* TRY IT *
Retype the material exactly, ending with the line containing "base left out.".

* RECORDS FOR THE EXERCISE *
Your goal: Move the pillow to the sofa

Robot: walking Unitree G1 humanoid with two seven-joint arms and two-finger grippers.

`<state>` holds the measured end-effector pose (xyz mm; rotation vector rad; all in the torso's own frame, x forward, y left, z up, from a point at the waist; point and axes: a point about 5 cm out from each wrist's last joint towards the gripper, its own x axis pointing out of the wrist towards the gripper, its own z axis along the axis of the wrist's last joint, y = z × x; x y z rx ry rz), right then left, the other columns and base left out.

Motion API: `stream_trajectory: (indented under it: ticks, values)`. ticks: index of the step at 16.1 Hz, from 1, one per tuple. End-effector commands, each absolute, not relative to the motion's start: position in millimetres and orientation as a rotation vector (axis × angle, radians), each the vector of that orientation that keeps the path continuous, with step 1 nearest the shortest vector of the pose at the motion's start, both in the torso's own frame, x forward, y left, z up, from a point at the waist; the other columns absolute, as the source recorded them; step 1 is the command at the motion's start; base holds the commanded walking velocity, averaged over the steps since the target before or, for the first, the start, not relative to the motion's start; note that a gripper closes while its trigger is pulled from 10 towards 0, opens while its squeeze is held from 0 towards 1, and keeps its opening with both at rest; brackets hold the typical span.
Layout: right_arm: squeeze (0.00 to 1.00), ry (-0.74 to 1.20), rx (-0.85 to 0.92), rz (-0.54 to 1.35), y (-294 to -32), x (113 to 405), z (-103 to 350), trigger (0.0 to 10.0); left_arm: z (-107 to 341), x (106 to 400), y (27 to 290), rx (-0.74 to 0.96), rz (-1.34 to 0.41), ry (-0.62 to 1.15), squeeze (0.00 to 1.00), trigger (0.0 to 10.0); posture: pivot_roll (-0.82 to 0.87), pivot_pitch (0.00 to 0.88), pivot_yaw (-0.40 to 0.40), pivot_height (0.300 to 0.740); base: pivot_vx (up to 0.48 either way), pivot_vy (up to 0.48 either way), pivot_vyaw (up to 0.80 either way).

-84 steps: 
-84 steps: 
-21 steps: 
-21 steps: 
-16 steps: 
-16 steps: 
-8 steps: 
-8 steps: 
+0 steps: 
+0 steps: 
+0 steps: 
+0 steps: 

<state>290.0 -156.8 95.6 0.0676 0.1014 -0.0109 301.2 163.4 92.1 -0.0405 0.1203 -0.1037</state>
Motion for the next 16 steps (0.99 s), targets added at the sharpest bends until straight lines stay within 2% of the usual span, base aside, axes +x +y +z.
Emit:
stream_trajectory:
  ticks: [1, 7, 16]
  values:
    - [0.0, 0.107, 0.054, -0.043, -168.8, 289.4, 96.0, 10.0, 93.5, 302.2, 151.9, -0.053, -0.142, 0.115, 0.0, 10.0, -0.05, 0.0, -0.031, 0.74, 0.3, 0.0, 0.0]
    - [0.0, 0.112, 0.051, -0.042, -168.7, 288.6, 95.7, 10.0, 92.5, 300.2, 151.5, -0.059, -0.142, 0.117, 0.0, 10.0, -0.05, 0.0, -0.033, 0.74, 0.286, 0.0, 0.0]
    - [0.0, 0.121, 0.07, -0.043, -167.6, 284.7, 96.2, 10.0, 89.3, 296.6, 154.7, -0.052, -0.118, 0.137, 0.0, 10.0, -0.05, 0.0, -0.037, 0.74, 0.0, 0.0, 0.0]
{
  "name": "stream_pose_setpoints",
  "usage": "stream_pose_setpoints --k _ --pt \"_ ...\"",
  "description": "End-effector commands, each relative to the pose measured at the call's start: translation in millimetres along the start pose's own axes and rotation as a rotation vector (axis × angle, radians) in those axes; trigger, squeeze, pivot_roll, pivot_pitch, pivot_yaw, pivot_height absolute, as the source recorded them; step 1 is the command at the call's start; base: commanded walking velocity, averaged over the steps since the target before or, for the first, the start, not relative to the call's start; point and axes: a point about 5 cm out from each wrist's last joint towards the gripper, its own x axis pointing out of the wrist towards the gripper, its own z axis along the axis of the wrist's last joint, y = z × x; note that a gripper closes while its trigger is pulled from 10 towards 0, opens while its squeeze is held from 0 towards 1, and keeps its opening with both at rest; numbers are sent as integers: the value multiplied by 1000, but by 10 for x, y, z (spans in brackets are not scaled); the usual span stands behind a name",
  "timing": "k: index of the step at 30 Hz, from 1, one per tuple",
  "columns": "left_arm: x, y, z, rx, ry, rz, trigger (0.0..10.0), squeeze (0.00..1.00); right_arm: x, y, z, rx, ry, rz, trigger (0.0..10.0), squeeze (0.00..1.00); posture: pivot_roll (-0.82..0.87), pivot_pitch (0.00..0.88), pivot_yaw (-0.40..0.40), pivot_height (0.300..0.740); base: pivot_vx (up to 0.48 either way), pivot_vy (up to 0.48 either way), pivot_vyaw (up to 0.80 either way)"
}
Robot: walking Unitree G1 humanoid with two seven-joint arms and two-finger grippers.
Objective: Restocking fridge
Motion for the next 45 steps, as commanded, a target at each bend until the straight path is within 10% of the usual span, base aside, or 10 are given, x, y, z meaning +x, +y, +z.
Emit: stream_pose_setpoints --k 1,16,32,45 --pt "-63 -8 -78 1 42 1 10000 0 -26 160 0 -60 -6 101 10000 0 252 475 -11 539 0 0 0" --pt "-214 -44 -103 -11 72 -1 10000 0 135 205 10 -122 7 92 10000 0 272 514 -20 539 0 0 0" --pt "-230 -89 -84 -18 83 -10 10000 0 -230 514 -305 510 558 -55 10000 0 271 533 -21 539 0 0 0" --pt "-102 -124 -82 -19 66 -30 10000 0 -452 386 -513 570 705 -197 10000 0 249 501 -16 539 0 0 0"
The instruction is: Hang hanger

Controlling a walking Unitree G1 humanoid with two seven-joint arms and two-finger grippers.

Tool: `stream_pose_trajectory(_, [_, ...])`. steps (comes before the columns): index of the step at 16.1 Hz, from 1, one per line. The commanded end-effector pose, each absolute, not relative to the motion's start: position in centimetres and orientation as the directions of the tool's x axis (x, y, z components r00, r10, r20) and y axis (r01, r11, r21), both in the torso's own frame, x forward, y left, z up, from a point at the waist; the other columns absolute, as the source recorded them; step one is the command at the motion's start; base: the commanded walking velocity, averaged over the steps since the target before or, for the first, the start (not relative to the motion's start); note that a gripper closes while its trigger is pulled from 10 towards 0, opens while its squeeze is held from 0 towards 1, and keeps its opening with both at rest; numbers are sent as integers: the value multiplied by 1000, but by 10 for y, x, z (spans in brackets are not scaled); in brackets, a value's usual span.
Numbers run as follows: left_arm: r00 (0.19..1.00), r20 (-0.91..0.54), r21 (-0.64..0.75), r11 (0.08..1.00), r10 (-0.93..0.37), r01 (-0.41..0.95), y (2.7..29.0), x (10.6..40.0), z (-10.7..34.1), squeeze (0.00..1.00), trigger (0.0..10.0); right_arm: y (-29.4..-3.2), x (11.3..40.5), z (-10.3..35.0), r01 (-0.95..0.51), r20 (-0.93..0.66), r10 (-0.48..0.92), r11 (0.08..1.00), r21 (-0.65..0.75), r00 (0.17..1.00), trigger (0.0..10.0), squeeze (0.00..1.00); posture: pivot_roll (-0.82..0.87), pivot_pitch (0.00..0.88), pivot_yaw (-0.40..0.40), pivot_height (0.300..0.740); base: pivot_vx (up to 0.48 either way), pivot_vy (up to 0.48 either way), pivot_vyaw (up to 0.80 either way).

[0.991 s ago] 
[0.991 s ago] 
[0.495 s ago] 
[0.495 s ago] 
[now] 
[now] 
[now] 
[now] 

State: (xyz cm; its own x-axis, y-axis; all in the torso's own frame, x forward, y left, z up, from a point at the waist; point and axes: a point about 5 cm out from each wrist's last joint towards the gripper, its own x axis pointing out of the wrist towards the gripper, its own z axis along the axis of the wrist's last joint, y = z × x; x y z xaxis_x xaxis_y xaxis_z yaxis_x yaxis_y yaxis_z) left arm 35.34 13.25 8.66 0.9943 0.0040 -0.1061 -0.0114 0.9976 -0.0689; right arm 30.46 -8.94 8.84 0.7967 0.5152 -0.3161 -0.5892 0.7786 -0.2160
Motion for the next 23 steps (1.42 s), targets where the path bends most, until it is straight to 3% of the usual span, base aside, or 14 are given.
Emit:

* OUTPUT *
Your goal: Move the pillow to the sofa

Robot: walking Unitree G1 humanoid with two seven-joint arms and two-finger grippers.

`<state>` holds the measured end-effector pose (xyz mm; rotation vector rad; all in the torso's own frame, x forward, y left, z up, from a point at the waist; point and axes: a point about 5 cm out from each wrist's last joint towards the gripper, its own x axis pointing out of the wrist towards the gripper, its own z axis along the axis of the wrist's last joint, y = z × x; x y z rx ry rz), right then left, the other columns and base left out.

The requested output has now been given in full.